Desertcreat: Training college plan dealt fresh blow after fire officers said they would not feel safe being there alongside police
The future of Northern Ireland's first emergency services training centre has been thrown into even further doubt after fire officers said they would not feel safe being there alongside the police.
For the first time since the multi-million pound Police and Fire Training College at Desertcreat was proposed a decade ago, all three unions representing the officers who would train there have raised deep concerns about the plans – and questions over its viability.
In the case of the Fire Brigades Union, which represents rank-and-file firefighters, it believes its members would be at an increased security threat if they trained at Desertcreat alongside PSNI officers.
Speaking to the Belfast Telegraph, senior Fire Brigades Union representative Jim Barbour said: “Concerns are being raised at every meeting we have in relation to usage and security. The site is huge and we have no confidence in reassurances given by the PSNI regarding security of the site and that of our members.
“Attacks on the Fire Service continue to increase on deployment, and we believe if trained with the PSNI that could lead to an increased security threat to our members.”
Mr Barbour said his union had “lost all confidence in the project in the short or medium-term”.
He also raised concerns about the college’s viability given the delays it has faced since it was first proposed in 2004, along with budget problems. “The business case for Desertcreat is now some years old and we are in times of austerity with no recruitment to the Fire Service taking place,” he added.
“We have informed Fire Service management of our loss of confidence in the project and they have let that be known to the relevant parties. It will be a financial millstone, we have looked at the capital project and just could not sustain the necessary usage.”
The aim of the Desertcreat project, near Cookstown, Co Tyrone, is to provide a training college where police, fire and prison officers would work together.
However, Prison Officers’ Association spokesman Finlay Spratt also voiced concerns about security at the large site.
“We were never in favour of it,” he said. “I said from day one it was a white elephant, a complete waste of time and public money. It was a political decision, and situated in the wrong place.
“The Prison Service insisted on going with it but it should have been in the greater Belfast area or the old base at Ballykelly (in Co Londonderry). Security was always going to be an issue with it as far as we were concerned.”
A spokesman for the Police Federation, which represents 6,600 PSNI officers, said it understood worries about the dissident republican threat.
“We have our own concerns and fully understand the position of the FBU,” he said.
“It was always our position that we needed a new, fit-for-purpose police training centre. However, the Police Federation for Northern Ireland has consistently questioned the viability of the project, the size and location of the proposed facility and the exorbitant cost of construction.”

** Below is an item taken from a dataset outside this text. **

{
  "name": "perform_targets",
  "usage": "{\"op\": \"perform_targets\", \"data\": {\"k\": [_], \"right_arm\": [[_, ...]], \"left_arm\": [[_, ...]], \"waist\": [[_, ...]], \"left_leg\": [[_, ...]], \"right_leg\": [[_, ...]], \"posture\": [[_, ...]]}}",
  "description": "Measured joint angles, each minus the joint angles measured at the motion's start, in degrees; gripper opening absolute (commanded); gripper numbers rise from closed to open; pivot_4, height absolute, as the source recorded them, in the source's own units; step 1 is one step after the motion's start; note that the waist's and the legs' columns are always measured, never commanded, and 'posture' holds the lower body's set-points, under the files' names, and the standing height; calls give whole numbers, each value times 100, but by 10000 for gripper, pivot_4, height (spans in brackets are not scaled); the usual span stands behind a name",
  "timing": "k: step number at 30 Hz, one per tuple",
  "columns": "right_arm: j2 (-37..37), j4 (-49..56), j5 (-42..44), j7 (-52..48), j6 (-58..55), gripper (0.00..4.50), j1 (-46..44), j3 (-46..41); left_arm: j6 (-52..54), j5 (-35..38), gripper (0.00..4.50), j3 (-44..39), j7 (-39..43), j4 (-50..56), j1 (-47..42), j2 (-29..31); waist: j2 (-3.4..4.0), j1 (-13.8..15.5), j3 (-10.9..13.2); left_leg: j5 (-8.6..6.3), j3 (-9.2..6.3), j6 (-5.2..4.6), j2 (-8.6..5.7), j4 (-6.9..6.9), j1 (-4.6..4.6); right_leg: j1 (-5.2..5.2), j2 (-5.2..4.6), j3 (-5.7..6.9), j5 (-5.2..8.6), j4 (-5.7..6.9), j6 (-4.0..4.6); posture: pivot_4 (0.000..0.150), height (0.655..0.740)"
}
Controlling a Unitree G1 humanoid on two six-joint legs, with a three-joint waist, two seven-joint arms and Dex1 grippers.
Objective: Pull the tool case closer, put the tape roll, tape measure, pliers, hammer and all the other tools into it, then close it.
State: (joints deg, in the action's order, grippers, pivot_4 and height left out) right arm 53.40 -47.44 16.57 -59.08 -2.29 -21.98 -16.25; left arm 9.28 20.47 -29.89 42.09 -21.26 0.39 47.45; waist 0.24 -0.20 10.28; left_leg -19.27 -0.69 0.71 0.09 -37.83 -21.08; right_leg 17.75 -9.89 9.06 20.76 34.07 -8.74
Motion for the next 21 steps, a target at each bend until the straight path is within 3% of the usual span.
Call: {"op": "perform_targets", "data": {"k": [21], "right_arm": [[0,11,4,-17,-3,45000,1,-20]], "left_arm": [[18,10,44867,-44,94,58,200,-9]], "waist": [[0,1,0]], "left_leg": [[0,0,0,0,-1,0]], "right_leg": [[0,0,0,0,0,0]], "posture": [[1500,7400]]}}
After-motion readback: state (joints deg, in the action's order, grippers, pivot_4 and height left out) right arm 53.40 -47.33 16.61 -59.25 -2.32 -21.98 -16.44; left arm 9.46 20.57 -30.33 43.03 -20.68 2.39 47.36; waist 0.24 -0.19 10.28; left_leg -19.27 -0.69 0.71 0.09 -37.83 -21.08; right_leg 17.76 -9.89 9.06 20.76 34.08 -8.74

Temporary Deputy Chief Constable Alistair Finlay is the chairman of the Northern Ireland Community Safety College Programme Board, which is overseeing the Desertcreat project.
He said: “Delivery of the college is a commitment included in the Executive's Programme for Government and the programme board is working to deliver on this commitment.
“The three services (fire, police and prison) are full participants on the programme board and will continue to ensure the best interests of all staff are fully considered.”
Stalled project has already cost £12m
Plans to build a new police training college at Desertcreat in Co Tyrone were announced in 2004 — but have been mired in controversy ever since.
It was originally predicted to be finished by 2008 at a cost of £80m.
But deadline after deadline has been missed, and the estimate cost has now soared to almost double that — £157 million.
The Northern Ireland Community Safety College project was created to provide training facilities for the PSNI, the Fire and Rescue Service, and Prison Service on one purpose-built 250-acre site.
There were even issues about where it should be built, with some concerned about dissisident republic threat in the area.
Taxpayers have already paid over £12m for the project, even though no building work has commenced. In May 2006, doubt was cast over the amount of money the Government would provide when Policing Board member William Hay warned it was offering £40m less than the total cost.
Hopes rose for the project in 2011 when Stormont’s department of finance approved a £139 million spend.
A shortlist of potential contractors was published and discussions began with the preferred bidder FGP Consortium — made up of Spanish company FCC and local firm Gilbert Ash.
But in March 2014 the contractors were reported to have pulled out of the project.
One month later it was revealed that the team overseeing the project had decided that FGP would be unable to build the college within the budget set by the Assembly.
Most recently, in June, members of the Policing Board warned the Executive the plans were no longer financially feasible.